→ **Problem**
Retype, word for word, every line from the one holding "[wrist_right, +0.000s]" through the one holding "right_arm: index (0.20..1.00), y" in the entries below, both included, and only those lines.

→ **Stored data entries**
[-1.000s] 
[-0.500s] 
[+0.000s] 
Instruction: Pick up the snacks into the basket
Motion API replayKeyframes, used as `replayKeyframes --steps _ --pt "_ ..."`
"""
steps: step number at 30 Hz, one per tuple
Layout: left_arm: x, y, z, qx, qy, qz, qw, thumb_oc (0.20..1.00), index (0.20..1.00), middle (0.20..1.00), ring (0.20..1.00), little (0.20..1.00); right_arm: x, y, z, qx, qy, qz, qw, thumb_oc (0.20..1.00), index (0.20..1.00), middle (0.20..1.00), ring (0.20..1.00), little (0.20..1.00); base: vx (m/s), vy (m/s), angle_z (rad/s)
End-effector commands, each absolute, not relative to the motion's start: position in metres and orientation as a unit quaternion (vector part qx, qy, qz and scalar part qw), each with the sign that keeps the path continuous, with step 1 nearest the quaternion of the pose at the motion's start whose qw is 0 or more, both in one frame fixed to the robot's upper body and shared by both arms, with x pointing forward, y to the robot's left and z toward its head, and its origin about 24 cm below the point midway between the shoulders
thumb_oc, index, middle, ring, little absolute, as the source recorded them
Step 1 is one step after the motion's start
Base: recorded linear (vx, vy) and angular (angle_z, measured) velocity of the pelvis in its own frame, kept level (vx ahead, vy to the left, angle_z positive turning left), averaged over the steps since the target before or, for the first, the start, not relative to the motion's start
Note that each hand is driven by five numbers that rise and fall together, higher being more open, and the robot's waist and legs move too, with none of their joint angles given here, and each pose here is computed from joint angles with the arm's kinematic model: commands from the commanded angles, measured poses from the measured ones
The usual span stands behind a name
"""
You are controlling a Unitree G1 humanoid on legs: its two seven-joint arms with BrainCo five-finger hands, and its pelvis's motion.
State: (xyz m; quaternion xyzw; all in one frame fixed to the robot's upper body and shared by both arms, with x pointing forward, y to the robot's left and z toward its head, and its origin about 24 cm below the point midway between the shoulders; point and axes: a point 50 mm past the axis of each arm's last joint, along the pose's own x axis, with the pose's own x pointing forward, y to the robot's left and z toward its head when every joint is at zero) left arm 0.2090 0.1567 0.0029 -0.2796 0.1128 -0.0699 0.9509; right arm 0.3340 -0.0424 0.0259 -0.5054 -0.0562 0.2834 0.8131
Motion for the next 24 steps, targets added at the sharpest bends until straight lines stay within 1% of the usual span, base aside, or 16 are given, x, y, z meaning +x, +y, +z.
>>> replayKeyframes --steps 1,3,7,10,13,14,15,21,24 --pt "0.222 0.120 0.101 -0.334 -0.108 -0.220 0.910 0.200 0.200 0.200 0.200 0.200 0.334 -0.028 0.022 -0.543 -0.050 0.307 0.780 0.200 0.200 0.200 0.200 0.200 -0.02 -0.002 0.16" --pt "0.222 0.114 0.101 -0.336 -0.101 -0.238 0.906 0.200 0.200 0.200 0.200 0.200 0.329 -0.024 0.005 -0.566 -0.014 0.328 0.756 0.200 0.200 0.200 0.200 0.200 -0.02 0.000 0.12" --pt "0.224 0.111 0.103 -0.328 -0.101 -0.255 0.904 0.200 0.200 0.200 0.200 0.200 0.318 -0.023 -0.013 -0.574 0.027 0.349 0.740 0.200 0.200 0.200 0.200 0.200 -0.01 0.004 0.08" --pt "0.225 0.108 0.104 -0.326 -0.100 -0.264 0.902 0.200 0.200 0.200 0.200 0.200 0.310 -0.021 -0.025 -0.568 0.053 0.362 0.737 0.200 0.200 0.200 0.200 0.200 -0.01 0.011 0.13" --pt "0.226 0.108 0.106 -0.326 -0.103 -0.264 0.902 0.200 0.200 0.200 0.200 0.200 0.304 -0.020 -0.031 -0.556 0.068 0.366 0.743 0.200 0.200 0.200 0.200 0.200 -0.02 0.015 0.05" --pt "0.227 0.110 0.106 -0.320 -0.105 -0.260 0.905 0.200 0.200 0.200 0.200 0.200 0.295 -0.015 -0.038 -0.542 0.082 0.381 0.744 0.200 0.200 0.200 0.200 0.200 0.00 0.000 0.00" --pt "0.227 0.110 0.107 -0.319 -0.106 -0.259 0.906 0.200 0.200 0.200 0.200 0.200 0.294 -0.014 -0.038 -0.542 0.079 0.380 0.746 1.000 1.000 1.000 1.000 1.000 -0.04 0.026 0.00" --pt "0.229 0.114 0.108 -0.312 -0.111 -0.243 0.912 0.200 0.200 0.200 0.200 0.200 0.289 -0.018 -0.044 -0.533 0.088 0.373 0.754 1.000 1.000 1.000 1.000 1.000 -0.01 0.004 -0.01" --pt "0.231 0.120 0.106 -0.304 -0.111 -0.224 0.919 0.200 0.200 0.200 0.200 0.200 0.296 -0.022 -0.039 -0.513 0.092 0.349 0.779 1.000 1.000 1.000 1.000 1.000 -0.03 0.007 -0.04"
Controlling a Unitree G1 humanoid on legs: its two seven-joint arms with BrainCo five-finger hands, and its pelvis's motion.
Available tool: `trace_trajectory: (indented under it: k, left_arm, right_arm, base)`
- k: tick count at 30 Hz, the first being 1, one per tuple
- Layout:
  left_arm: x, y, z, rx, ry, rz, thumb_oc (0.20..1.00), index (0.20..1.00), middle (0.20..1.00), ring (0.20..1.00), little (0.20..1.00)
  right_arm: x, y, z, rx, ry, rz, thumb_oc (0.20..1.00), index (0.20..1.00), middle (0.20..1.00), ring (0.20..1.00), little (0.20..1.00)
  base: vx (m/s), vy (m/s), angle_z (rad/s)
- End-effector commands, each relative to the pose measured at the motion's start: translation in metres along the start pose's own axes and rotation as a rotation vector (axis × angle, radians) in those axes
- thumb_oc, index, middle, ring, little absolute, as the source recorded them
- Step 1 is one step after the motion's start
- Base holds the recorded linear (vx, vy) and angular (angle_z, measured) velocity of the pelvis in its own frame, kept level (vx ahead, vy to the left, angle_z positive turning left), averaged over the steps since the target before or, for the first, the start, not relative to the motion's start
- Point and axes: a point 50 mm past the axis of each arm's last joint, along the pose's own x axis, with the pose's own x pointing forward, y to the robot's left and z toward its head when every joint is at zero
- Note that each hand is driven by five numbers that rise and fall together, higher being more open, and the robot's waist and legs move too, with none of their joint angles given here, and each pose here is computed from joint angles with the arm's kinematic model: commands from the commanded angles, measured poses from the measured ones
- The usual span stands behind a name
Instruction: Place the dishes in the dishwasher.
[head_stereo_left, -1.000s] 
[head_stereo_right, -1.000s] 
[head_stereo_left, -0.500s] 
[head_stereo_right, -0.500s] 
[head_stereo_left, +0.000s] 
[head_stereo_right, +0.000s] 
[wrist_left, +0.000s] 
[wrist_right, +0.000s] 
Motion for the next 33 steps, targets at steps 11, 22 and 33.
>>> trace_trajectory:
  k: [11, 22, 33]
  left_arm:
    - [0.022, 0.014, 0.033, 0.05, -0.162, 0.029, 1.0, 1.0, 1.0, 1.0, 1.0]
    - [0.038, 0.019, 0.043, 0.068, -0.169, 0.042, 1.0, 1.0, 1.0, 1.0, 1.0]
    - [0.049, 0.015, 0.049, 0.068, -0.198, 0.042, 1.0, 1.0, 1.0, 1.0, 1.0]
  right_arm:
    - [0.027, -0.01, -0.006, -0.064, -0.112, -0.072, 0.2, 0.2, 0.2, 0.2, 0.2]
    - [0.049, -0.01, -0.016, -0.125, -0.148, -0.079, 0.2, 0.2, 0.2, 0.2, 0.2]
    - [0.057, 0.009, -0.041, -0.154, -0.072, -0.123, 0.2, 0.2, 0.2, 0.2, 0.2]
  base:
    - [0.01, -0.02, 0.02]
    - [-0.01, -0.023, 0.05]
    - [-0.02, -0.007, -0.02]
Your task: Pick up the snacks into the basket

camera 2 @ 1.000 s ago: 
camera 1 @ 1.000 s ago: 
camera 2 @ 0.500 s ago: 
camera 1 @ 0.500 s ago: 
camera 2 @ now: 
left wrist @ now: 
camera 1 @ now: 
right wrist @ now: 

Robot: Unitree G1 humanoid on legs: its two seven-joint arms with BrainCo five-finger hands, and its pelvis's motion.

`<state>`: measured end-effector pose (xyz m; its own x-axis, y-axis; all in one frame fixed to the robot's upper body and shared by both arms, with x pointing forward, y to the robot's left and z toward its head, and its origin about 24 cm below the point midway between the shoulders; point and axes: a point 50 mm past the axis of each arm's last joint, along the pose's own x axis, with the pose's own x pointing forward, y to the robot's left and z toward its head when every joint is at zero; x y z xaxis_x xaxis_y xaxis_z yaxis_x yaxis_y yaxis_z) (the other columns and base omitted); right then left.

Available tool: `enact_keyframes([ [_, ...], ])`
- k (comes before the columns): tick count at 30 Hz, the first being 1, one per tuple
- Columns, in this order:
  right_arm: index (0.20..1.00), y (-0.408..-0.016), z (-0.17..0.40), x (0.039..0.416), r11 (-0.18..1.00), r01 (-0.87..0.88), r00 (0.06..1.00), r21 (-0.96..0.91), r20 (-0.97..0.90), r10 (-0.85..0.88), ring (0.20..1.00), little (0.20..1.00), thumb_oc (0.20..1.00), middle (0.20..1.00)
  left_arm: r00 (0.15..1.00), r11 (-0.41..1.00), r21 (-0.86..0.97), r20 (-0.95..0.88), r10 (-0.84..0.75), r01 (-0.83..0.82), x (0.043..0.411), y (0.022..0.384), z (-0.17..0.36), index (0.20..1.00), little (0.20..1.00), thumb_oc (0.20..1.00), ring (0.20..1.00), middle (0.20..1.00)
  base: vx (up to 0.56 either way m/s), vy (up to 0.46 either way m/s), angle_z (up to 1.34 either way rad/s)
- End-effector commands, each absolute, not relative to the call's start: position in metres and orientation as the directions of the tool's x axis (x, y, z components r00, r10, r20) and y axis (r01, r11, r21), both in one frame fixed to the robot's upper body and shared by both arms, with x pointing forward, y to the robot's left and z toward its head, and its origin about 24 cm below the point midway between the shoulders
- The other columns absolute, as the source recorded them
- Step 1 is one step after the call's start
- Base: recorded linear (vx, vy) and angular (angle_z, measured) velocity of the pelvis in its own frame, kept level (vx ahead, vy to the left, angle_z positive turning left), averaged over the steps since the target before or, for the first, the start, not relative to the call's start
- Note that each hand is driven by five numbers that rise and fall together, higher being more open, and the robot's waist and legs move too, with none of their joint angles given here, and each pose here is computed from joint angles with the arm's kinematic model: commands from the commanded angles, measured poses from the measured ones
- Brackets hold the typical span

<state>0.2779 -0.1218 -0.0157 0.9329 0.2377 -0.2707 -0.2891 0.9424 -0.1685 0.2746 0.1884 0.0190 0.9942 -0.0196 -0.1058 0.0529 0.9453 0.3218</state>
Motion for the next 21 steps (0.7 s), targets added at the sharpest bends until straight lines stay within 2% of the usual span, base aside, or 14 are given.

→ **Response**
[wrist_right, +0.000s] 
Motion for the next 33 steps, targets at steps 11, 22 and 33.
>>> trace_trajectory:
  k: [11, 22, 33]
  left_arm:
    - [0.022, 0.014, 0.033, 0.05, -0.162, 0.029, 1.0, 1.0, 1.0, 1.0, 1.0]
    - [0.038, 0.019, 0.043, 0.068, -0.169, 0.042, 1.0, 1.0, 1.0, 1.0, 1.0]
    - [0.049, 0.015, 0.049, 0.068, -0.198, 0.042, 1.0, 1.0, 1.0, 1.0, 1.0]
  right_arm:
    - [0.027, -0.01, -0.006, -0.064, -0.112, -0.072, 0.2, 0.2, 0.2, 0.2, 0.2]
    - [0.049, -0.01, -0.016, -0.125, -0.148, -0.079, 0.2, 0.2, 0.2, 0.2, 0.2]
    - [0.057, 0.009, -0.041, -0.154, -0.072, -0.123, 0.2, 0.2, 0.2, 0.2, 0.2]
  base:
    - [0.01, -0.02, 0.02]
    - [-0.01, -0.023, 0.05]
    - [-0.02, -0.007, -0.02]
Your task: Pick up the snacks into the basket

camera 2 @ 1.000 s ago: 
camera 1 @ 1.000 s ago: 
camera 2 @ 0.500 s ago: 
camera 1 @ 0.500 s ago: 
camera 2 @ now: 
left wrist @ now: 
camera 1 @ now: 
right wrist @ now: 

Robot: Unitree G1 humanoid on legs: its two seven-joint arms with BrainCo five-finger hands, and its pelvis's motion.

`<state>`: measured end-effector pose (xyz m; its own x-axis, y-axis; all in one frame fixed to the robot's upper body and shared by both arms, with x pointing forward, y to the robot's left and z toward its head, and its origin about 24 cm below the point midway between the shoulders; point and axes: a point 50 mm past the axis of each arm's last joint, along the pose's own x axis, with the pose's own x pointing forward, y to the robot's left and z toward its head when every joint is at zero; x y z xaxis_x xaxis_y xaxis_z yaxis_x yaxis_y yaxis_z) (the other columns and base omitted); right then left.

Available tool: `enact_keyframes([ [_, ...], ])`
- k (comes before the columns): tick count at 30 Hz, the first being 1, one per tuple
- Columns, in this order:
  right_arm: index (0.20..1.00), y (-0.408..-0.016), z (-0.17..0.40), x (0.039..0.416), r11 (-0.18..1.00), r01 (-0.87..0.88), r00 (0.06..1.00), r21 (-0.96..0.91), r20 (-0.97..0.90), r10 (-0.85..0.88), ring (0.20..1.00), little (0.20..1.00), thumb_oc (0.20..1.00), middle (0.20..1.00)

The reply is now complete.